Willpower. Perhaps you’ve described yourself or another as having or lacking it. It could have been in relation to any concept that requires the ability to delay gratification and resist short-term temptations to meet long-term goals.
We often think of willpower in terms of exerting some degree of effort to regulate ourselves from something – whether it’s avoiding a piece of cheesecake now for the eventual payoff of healthy weight or saving money now instead of spending it for the reward of a planned trip for pleasure in the future. The American Psychological Association describes willpower as a limited resource, capable of being depleted. And perhaps for some, it may feel like a battery that is never fully charged or runs out of juice too quickly. But it doesn’t always have to feel like a struggle. It doesn’t have to feel like a constantly fatiguing concept or energy-suck.
I recently had a client, whom I’ve been working with for a number of months now, tell me that she identified a newfound strength of hers. Identifying, discussing, and utilizing a client’s strengths is a core piece of the coaching process, and this client, who has achieved a considerable amount of success in her health and wellness journey, now identified herself as someone who has a large amount of willpower. It was like she had been training for it all along – strengthening her willpower muscle until it was something she took pride in, embodied.
I thought of her as I was reading The Power of Habit by Charles Duhigg. In it, willpower is described as both a skill and a muscle, “like the muscles in your arms or legs”. People begin their day with a finite amount that depletes if overused, leaving less power in the tank for other things.
In the alternative, willpower is learnable and it’s variable to other factors such as the sense of agency or control one has over a situation or their experience. That’s part of the power of changing your behaviors for the better. You’re not only changing the tangible things you can see but the behavioral outcomes that aren’t always visible or seemingly easy to measure or track.

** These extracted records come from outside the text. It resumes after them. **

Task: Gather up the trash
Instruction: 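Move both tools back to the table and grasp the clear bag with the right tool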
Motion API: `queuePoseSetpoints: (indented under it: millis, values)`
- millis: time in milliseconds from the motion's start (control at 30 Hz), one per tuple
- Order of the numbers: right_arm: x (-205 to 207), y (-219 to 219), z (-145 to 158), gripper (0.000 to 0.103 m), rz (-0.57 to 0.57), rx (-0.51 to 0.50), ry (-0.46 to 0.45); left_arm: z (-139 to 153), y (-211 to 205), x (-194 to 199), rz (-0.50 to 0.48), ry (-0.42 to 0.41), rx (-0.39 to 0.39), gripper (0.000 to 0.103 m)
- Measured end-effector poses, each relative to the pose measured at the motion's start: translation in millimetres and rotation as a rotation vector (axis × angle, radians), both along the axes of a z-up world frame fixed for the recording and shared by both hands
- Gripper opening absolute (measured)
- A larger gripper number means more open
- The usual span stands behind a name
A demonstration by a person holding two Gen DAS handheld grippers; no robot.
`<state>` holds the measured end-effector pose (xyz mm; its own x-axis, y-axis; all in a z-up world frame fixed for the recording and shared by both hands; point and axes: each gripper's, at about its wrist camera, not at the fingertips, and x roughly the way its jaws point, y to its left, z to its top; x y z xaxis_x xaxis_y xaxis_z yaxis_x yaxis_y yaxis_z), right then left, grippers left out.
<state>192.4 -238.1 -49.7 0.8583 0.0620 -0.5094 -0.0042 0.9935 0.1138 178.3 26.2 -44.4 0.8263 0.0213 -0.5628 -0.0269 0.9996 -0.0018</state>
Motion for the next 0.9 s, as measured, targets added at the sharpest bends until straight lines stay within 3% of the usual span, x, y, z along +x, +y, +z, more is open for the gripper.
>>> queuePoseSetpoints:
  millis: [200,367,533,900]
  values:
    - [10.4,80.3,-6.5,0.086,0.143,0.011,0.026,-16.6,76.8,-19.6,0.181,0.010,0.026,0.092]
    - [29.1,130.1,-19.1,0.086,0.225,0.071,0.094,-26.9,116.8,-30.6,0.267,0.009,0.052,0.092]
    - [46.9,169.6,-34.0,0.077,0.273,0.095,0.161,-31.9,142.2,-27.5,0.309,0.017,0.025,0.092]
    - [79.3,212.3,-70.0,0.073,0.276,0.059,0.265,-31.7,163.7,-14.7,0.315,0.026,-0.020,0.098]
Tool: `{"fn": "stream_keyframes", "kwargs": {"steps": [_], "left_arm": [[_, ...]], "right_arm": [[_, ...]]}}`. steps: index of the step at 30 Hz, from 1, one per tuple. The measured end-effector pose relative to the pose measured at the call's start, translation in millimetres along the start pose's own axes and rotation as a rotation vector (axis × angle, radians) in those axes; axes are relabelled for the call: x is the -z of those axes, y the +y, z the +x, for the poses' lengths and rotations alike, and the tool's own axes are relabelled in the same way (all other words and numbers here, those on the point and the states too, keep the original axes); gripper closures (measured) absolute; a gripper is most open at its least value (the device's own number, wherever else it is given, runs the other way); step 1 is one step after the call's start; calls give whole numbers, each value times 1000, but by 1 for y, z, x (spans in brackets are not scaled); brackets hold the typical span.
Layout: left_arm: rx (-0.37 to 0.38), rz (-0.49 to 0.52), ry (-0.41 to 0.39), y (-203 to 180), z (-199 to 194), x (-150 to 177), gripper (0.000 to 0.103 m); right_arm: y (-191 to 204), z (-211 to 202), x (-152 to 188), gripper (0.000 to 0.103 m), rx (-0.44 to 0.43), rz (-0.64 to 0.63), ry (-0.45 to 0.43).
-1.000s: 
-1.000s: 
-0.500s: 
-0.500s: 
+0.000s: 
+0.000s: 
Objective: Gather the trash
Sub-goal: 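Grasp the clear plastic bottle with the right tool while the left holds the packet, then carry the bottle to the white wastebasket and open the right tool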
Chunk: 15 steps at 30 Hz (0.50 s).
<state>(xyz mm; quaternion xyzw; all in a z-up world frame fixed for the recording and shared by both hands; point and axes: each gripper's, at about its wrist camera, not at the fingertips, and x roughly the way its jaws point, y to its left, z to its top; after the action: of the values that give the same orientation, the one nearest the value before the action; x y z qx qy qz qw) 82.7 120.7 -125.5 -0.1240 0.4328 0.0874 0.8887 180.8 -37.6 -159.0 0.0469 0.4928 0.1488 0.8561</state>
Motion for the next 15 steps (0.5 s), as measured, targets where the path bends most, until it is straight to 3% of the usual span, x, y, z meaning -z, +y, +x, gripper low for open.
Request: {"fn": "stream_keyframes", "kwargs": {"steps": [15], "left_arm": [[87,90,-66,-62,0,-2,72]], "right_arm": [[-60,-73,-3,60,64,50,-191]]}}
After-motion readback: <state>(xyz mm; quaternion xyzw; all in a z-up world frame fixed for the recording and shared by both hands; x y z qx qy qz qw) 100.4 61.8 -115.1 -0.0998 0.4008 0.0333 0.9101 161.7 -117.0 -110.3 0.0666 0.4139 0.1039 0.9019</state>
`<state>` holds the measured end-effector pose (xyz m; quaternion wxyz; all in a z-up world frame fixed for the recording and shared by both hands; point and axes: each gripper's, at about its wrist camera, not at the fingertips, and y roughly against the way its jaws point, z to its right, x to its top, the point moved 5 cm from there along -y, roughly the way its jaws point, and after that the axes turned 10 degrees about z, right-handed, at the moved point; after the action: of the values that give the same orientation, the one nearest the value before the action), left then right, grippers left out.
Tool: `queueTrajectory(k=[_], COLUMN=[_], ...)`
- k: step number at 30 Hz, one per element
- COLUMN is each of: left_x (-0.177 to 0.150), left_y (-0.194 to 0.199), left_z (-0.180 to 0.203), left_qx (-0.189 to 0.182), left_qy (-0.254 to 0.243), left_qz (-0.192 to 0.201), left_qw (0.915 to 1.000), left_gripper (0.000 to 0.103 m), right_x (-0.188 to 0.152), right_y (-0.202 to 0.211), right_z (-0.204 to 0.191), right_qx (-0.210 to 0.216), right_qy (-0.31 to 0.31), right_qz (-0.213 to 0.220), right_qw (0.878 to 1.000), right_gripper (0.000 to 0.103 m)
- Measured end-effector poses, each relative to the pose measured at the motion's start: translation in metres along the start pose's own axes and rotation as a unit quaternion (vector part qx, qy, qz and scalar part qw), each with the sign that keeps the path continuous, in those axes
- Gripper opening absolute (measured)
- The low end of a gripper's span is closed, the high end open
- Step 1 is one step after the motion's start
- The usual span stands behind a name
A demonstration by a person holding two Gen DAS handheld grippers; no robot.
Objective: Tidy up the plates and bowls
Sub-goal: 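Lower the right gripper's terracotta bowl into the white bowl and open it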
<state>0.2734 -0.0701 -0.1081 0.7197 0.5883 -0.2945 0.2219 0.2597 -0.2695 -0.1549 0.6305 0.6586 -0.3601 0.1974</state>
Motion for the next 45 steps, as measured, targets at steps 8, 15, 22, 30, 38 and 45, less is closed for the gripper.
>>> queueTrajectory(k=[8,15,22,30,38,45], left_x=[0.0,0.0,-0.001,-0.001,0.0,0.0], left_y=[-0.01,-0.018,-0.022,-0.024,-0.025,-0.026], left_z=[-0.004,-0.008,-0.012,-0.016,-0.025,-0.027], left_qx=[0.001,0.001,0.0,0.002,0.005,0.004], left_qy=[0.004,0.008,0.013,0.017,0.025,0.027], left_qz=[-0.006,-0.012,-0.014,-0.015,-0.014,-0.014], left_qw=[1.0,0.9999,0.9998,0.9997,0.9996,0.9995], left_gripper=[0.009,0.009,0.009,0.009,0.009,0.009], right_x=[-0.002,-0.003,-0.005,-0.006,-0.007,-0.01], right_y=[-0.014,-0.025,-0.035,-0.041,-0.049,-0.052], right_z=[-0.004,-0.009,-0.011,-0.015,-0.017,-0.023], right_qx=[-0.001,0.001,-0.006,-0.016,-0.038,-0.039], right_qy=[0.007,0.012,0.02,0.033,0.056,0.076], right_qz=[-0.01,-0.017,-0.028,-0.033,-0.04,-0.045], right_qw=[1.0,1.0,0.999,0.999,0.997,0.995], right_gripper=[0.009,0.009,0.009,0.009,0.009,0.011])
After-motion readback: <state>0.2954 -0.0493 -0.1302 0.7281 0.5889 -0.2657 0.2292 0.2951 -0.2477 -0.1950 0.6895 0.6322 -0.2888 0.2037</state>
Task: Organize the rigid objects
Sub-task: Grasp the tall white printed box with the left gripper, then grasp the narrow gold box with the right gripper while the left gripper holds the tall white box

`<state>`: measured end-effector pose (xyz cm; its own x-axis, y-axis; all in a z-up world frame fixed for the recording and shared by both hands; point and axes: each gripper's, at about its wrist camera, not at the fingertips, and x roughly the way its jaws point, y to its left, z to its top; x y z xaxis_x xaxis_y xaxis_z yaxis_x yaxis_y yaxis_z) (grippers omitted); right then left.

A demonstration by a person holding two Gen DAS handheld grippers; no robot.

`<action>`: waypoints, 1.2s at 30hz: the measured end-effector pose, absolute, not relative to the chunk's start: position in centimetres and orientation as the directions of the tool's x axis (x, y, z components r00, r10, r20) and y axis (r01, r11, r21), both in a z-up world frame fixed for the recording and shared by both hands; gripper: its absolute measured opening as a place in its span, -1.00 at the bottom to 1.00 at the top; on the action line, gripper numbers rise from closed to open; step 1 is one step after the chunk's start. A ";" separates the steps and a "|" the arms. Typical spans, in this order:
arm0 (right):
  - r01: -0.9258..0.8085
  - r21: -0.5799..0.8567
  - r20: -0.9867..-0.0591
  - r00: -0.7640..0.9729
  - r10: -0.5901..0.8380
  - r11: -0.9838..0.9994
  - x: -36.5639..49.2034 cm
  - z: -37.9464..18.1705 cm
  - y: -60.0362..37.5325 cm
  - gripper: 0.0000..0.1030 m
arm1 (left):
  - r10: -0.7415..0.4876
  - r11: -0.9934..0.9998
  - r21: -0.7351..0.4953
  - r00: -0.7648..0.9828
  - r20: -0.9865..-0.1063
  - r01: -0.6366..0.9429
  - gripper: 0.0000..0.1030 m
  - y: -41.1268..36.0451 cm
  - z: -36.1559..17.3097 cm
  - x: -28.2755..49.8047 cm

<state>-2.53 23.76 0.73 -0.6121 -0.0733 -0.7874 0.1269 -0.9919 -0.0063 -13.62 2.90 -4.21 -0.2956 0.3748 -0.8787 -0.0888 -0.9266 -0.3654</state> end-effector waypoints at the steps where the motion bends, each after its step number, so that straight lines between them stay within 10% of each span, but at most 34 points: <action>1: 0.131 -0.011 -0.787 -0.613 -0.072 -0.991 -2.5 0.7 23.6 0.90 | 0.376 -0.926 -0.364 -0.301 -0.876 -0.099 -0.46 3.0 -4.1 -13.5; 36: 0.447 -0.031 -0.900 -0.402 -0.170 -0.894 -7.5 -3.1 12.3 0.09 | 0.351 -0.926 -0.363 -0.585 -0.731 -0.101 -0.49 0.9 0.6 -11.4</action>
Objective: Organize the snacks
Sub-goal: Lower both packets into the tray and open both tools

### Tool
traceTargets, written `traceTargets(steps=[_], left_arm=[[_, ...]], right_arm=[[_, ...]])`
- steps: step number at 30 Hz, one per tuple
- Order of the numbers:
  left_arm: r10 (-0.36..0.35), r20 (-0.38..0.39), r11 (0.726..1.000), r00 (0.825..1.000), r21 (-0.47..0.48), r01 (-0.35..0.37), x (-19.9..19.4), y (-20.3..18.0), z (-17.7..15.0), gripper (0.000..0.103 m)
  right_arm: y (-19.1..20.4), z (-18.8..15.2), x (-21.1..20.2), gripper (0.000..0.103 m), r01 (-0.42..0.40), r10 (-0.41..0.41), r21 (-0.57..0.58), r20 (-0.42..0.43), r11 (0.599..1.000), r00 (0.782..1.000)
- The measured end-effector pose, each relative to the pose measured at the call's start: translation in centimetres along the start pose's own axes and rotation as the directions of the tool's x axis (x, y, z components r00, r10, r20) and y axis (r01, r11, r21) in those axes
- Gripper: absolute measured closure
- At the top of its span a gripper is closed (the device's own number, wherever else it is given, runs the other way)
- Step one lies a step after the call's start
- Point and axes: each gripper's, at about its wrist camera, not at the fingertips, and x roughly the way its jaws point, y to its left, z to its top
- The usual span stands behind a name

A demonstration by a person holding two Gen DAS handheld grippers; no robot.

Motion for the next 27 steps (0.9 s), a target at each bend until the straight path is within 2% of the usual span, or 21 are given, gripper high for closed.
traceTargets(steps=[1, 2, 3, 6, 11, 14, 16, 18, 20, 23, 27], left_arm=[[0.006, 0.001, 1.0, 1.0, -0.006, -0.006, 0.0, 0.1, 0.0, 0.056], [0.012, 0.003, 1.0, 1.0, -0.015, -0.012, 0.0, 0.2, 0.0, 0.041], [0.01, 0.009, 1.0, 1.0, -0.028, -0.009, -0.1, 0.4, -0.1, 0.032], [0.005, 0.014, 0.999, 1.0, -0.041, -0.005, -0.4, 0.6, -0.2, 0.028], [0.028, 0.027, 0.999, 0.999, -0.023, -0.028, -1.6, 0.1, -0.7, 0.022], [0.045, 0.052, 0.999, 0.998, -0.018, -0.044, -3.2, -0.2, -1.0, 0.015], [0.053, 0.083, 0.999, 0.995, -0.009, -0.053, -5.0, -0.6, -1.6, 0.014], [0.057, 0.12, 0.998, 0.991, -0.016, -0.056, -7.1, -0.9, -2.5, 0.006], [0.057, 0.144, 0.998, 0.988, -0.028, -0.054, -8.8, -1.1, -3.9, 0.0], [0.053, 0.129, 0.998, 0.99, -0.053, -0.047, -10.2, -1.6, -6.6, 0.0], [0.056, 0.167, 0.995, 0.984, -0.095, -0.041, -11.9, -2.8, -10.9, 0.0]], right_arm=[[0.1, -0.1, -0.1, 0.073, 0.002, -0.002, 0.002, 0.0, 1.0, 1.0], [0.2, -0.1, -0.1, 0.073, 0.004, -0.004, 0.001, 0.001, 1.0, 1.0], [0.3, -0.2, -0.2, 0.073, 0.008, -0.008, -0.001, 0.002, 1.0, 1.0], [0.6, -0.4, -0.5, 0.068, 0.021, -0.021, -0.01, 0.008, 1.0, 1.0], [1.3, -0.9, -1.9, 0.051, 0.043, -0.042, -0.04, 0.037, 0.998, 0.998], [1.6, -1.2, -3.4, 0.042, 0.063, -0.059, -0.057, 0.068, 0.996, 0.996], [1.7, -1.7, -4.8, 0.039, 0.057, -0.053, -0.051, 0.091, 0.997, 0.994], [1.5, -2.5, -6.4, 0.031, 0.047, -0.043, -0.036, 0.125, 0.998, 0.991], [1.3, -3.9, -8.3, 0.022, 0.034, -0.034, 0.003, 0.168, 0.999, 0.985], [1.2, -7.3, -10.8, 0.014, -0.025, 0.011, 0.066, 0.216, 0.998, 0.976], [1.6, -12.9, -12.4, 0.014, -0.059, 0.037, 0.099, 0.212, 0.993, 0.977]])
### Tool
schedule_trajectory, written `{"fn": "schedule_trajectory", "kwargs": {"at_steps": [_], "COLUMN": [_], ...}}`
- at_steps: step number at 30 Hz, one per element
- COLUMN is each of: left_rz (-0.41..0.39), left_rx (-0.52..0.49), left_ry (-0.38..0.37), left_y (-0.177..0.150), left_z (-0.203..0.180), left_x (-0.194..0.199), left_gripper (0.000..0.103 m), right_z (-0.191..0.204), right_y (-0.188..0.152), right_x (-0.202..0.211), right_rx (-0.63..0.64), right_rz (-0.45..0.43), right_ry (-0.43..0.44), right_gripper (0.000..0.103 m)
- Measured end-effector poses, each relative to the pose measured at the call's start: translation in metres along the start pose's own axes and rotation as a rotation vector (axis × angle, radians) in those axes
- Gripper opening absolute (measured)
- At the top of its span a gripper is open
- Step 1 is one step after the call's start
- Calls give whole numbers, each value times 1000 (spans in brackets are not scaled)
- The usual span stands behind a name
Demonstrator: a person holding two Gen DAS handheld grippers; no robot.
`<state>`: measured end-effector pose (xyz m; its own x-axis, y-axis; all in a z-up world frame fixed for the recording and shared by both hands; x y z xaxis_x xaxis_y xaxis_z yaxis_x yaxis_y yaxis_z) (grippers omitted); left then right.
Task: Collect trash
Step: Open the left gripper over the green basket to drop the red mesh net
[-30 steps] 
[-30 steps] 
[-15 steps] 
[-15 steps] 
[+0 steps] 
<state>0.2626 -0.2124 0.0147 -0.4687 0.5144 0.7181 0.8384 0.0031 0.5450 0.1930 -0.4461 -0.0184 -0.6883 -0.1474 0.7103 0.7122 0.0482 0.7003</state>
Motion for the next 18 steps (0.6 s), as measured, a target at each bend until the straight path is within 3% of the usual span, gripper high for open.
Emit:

Every time you consciously override an unwanted thought, feeling, or impulse, you are strengthening your willpower. Little by little, day by day. And, in the end, the choices you make for personal reasons – perhaps the ones you find joy in, that hold meaning, or help another person – will always trump the ones you feel you have less autonomy over, the choices you feel you should make or have to make.
Long-term success involves exercising willpower. Willpower strengthens like a muscle, over time and with effort. Willpower drains less quickly when you feel you are in control of your experience, even when things get hard. The more frequently you exercise it, the easier it will become.
A simple framework to begin building willpower is this: Find the meaning. Make your next choice out of love and personal empowerment. Then make the choice again and again.